- _Task instructions_: Set the material down again exactly, line by line, skipping each picture.

- _Given data_:
>>>

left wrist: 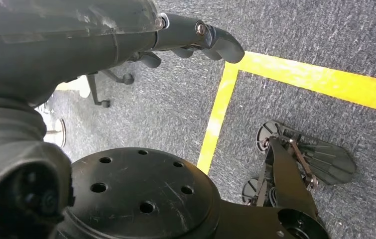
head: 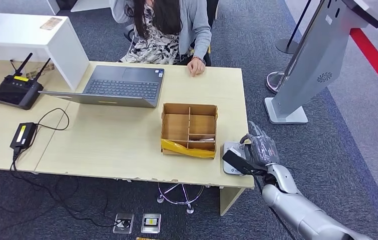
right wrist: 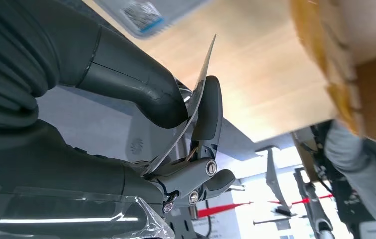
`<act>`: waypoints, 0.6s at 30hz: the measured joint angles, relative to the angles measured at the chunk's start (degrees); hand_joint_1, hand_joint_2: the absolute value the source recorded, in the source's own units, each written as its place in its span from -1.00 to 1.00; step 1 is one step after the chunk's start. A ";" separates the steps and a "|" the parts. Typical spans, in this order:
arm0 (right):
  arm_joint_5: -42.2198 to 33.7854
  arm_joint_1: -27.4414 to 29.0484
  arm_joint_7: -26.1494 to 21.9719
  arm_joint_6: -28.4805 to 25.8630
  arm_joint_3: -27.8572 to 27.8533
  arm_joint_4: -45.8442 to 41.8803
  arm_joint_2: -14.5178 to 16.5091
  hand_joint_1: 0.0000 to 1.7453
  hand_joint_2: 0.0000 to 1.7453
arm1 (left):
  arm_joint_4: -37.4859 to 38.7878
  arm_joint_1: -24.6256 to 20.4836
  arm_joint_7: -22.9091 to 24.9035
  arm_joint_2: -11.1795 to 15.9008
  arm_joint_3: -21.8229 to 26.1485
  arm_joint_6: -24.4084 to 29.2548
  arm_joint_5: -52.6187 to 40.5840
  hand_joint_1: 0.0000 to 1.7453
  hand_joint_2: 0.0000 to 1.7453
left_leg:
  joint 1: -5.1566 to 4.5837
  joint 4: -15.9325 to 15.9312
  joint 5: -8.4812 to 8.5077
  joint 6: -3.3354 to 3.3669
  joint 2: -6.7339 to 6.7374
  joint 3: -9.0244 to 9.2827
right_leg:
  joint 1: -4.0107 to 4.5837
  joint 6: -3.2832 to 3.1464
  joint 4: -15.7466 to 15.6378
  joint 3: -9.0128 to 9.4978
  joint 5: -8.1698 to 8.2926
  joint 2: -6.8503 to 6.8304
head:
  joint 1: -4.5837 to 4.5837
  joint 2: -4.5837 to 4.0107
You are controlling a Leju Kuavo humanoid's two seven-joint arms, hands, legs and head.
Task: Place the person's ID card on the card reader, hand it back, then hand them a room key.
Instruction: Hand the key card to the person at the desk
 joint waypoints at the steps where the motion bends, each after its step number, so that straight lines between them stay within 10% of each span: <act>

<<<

- _Answer below_:
left wrist: 
head: 
right wrist: 
`<act>`: waypoints, 0.6s at 30hz: the measured joint angles, relative to the angles measured at the chunk's start (degrees); hand_joint_1, hand_joint_2: the absolute value the source recorded, in the source's own units, each written as its place in its span from -1.00 to 1.00; step 1 is one step after the chunk's start. A ";" separates the steps and a "|" the parts. Typical spans, in this order:
arm0 (right):
  arm_joint_5: -42.2198 to 33.7854
  arm_joint_1: -27.4414 to 29.0484
  arm_joint_7: -26.1494 to 21.9719
  arm_joint_6: -28.4805 to 25.8630
  arm_joint_3: -27.8572 to 27.8533
  arm_joint_4: -45.8442 to 41.8803
  arm_joint_2: -14.5178 to 16.5091
  hand_joint_1: 0.0000 to 1.7453
  hand_joint_2: 0.0000 to 1.7453
arm1 (left):
  arm_joint_4: -37.4859 to 38.7878
  arm_joint_1: -24.6256 to 20.4836
  arm_joint_7: -22.9091 to 24.9035
  arm_joint_2: -11.1795 to 15.9008
  arm_joint_3: -21.8229 to 26.1485
  arm_joint_6: -24.4084 to 29.2548
  arm_joint_5: -52.6187 to 40.5840
  hand_joint_1: 0.0000 to 1.7453
  hand_joint_2: 0.0000 to 1.7453
left_leg:
  joint 1: -5.1566 to 4.5837
  joint 4: -15.9325 to 15.9312
  joint 5: -8.4812 to 8.5077
  joint 6: -3.3354 to 3.3669
  joint 2: -6.7339 to 6.7374
  joint 3: -9.0244 to 9.2827
right_leg:
  joint 1: -4.0107 to 4.5837
  joint 6: -3.2832 to 3.1464
  joint 4: -15.7466 to 15.6378
  joint 3: -9.0128 to 9.4978
  joint 5: -8.1698 to 8.2926
  joint 2: -6.8503 to 6.8304
head:
  joint 1: -4.5837 to 4.5837
  joint 2: -4.5837 to 4.0107
You are controlling a Leju Kuavo humanoid's two seven-joint arms, hands, legs and head.
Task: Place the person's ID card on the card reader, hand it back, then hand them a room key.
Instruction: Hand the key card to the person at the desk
 joint waypoints at the steps where the motion bends, each after its step number, so that straight lines between them stay within 10% of each span: <act>

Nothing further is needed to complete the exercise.